问题
I am trying to store "dynamic" properties about objects in SQL. As an example, let's say I have a table called objs that has two columns (id, name). Now some users may want to store a property called hocus while others may want to store a property called pocus (or even banana). Anything really.
My thought is to create two tables, props and obj_props. props would have two columns (id and prop_name), and obj_props would have (obj_id, prop_id, and value).
My only concern is this seems like a lot of overhead if there are millions of objects, each with 20-30 properties. I know I could create an index in obj_props on obj_id and prop_id but will this still be able to perform well? Is there a better solution for something like this?
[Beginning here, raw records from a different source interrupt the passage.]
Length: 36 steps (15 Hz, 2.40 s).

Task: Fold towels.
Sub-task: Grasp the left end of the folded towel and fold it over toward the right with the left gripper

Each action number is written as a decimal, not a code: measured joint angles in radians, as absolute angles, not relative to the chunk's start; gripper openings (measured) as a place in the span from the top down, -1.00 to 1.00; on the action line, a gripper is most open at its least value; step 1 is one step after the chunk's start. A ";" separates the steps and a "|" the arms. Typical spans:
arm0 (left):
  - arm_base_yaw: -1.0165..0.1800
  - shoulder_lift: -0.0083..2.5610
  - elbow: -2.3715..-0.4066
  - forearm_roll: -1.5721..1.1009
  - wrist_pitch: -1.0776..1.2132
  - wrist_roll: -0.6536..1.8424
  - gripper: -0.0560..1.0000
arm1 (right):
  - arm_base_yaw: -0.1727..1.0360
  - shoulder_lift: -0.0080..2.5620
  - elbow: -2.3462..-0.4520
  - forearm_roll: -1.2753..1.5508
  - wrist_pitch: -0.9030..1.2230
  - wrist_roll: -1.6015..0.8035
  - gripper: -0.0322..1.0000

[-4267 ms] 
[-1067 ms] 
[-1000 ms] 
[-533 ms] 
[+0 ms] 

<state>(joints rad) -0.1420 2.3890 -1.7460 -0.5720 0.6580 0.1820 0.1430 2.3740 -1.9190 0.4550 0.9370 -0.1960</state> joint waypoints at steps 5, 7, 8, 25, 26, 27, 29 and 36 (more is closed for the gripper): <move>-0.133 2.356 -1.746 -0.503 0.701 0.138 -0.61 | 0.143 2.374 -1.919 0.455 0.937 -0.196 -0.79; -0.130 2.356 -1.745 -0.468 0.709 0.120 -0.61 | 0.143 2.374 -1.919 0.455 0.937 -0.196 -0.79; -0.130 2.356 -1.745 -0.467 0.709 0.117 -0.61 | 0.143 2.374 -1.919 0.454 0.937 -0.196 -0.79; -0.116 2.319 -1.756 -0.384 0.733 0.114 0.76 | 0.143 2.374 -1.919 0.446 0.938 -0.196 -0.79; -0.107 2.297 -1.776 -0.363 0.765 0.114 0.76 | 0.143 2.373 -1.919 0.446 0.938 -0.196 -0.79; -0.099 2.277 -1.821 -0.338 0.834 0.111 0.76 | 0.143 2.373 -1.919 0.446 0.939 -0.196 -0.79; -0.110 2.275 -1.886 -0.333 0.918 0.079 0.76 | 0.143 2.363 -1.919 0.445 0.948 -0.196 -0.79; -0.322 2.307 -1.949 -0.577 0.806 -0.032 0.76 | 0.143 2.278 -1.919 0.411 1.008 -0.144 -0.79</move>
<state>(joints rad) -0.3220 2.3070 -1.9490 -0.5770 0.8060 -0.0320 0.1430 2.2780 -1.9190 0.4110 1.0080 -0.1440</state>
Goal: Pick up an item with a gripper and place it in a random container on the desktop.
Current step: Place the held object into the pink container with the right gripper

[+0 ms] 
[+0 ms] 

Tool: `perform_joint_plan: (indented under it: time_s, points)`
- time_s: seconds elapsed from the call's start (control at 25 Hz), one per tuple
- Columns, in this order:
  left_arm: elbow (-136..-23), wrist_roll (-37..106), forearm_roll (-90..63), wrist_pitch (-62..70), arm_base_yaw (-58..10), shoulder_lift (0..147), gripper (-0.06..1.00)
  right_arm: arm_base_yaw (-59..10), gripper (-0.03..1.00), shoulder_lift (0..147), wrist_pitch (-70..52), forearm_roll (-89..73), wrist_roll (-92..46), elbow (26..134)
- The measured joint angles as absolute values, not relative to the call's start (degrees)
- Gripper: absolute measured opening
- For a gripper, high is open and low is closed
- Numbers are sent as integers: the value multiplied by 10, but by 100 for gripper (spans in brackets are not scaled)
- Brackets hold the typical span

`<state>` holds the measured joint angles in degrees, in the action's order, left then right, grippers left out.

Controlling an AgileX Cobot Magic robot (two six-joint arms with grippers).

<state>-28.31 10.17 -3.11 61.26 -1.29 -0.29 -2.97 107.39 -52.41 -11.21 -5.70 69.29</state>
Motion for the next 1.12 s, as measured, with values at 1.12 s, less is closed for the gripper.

I'm looking into MongoDB but the lack of joins is frustrating.
回答1:
This has been discussed repeatedly before:
- This DBA.stackexchange.com post
- Dynamic table columns based on user preferences
- Should I place EAV values in a datatype table?
- How to represent many similar attributes of an entity in a database?
- Database design - should I use 30 columns or 1 column with all data in form of JSON/XML?
- What is the maximum number of columns in a PostgreSQL select query
The short version: EAV has its place, but it's often better to use json, XML, or hstore. PostgreSQL 9.4's enhanced json will probably become the most attractive choice, as it combines the advantages of json and hstore.
回答2:
First, you should start with a proper database schema (using standard data model patterns) so you can avoid this as much as possible.
Martin Fowler recommends using either a serialized LOB (such as JSON or XML), or allowing the user to edit their own database schema (which is my preferred method):
http://martinfowler.com/bliki/UserDefinedField.html
Bill Karwin has a post somewhere on creating a second table to index values in the blob field, but I can't find it right now. Will post when I do.